One of the most powerful features of programming languages, that has seriously increased programmer efficiency, is the automation of memory management and garbage collection. This, more than anything else is why so many people moved to Java over C++ because Java does GC and memory management automatically. C++ programmers still have to do their own memory management and garbage collection, and they have commensurately higher error rates.
[quote="Ice Cream Jonsey"][quote]I have been programming for decades; that gives me an advantage in that I might push the envelope more than someone else.[/quote]I do not deny this! This is why I wanted you to test CZK. [quote]
I'll admit I wish I could have done better on it, the thing is that one of the things that bores me too easily are difficult problems I can't reasonably solve, and the second are games that kill me off fairly quickly (or, as related to the above, that I can't figure out how to keep from being killed in a hurry.)
[quote="Ice Cream Jonsey"]The next big game I write I will approach you again and I'll see if we can make this work.... financially. (And I'll give you a walkthrough to consult so you can find bugs and move on.) [/quote]
Well, that's nice of you. The real problem is I do try to solve a problem and I'll attack it from a number of angles, but after a while I'll get frustrated because sometimes it seems like the problem can't be solved, or that the person who designed it thinks in such an unusual way that I don't see it from their angle and thus can't figure out what they were thinking.
[quote="Ice Cream Jonsey"]In his defense, it was Pascal. [/quote]
With the development of Turbo Pascal, and later Delphi, it made Pascal an excellent environment for the development of serious applications. Pascal is a very good learning tool, and with the addition of object orientation it gave it capacities on par with C++ but with less danger of getting oneself in trouble by use of bad constructs.

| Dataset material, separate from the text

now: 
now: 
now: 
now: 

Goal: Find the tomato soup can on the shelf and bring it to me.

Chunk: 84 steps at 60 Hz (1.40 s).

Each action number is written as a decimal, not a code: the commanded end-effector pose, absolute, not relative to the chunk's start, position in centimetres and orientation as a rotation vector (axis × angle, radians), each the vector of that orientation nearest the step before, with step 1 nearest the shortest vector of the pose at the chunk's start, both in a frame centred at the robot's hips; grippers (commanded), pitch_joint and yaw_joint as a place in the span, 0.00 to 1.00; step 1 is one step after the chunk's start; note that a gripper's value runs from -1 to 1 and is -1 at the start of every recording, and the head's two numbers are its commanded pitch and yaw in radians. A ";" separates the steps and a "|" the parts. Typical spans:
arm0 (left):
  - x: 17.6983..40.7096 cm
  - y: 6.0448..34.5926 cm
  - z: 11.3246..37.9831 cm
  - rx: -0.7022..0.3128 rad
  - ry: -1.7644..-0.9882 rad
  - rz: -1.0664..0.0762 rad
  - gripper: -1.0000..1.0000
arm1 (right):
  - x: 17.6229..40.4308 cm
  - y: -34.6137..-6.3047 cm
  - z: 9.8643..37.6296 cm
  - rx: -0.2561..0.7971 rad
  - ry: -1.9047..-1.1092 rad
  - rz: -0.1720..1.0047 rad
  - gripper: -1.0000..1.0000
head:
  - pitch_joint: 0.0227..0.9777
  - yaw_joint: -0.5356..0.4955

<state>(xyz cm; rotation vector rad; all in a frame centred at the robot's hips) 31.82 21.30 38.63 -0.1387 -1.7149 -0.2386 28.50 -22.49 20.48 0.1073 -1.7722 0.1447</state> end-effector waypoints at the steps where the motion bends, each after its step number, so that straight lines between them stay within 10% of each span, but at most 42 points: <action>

Pascal's usual one-pass requirement, predeclaration of identifiers, and strict typing force better habits in the development of applications and reduce attack vectors.

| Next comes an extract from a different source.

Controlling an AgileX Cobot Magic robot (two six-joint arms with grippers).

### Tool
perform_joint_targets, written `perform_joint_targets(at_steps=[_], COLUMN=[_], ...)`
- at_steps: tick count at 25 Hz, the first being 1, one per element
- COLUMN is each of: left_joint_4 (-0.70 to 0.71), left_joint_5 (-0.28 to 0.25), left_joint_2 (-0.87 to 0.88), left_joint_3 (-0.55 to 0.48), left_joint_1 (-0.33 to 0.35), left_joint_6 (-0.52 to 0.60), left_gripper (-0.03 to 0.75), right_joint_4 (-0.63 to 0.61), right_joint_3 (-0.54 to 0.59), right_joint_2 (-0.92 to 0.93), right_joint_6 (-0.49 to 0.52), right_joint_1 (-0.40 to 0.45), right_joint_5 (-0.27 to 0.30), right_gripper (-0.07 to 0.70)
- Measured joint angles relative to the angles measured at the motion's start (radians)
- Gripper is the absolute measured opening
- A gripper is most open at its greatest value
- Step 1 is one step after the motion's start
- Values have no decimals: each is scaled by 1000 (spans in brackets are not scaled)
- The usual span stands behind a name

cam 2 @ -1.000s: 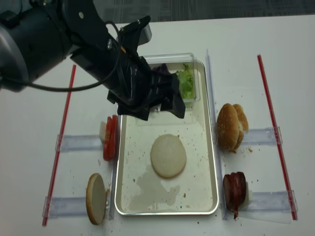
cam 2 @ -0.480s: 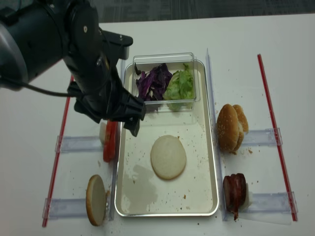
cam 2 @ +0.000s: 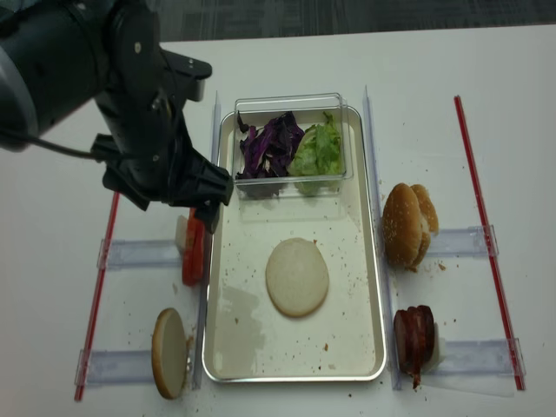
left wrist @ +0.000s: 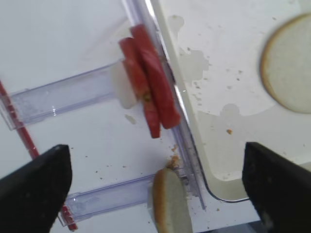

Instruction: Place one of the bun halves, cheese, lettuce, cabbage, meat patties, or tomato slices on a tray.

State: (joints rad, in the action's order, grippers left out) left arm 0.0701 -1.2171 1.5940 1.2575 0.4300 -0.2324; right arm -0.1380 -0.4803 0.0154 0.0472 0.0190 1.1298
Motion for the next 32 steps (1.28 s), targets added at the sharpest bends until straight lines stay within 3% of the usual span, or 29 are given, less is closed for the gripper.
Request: perform_joint_targets(at_steps=[8,12,21,32], left_joint_4=[0,2,0,-4], left_joint_5=[0,0,-1,-2], left_joint_2=[0,0,-64,-374], left_joint_3=[0,0,-34,-373], left_joint_1=[-314,-428,-452,-452], left_joint_6=[65,115,146,133], left_gripper=[652,652,650,645], right_joint_4=[0,0,0,0], right_joint_3=[0,0,0,0], right_joint_2=[0,0,0,0], right_joint_6=[-2,-2,-2,-2], right_joint_1=[0,0,0,0], right_joint_5=[0,0,0,0], right_gripper=[364,364,364,364])
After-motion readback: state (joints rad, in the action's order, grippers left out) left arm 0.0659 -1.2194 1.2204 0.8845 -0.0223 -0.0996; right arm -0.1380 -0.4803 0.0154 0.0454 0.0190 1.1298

Since you have to declare an array or a dynamic structure in advance, you allocate it from a memory area, and going outside the memory you allocated causes the program to fault, this makes buffer overflow attacks - very common in C/C++ applications - impossible in ones written in Pascal. Access unallocated or unauthorized memory, and you don't create an execution vector for an attacker, your program crashes instead.
[quote="Ice Cream Jonsey"]
Who's judging? This is a judging-free zone. A judge-free zone, Commander![/quote]
I must respectfully disagree, Your Honor.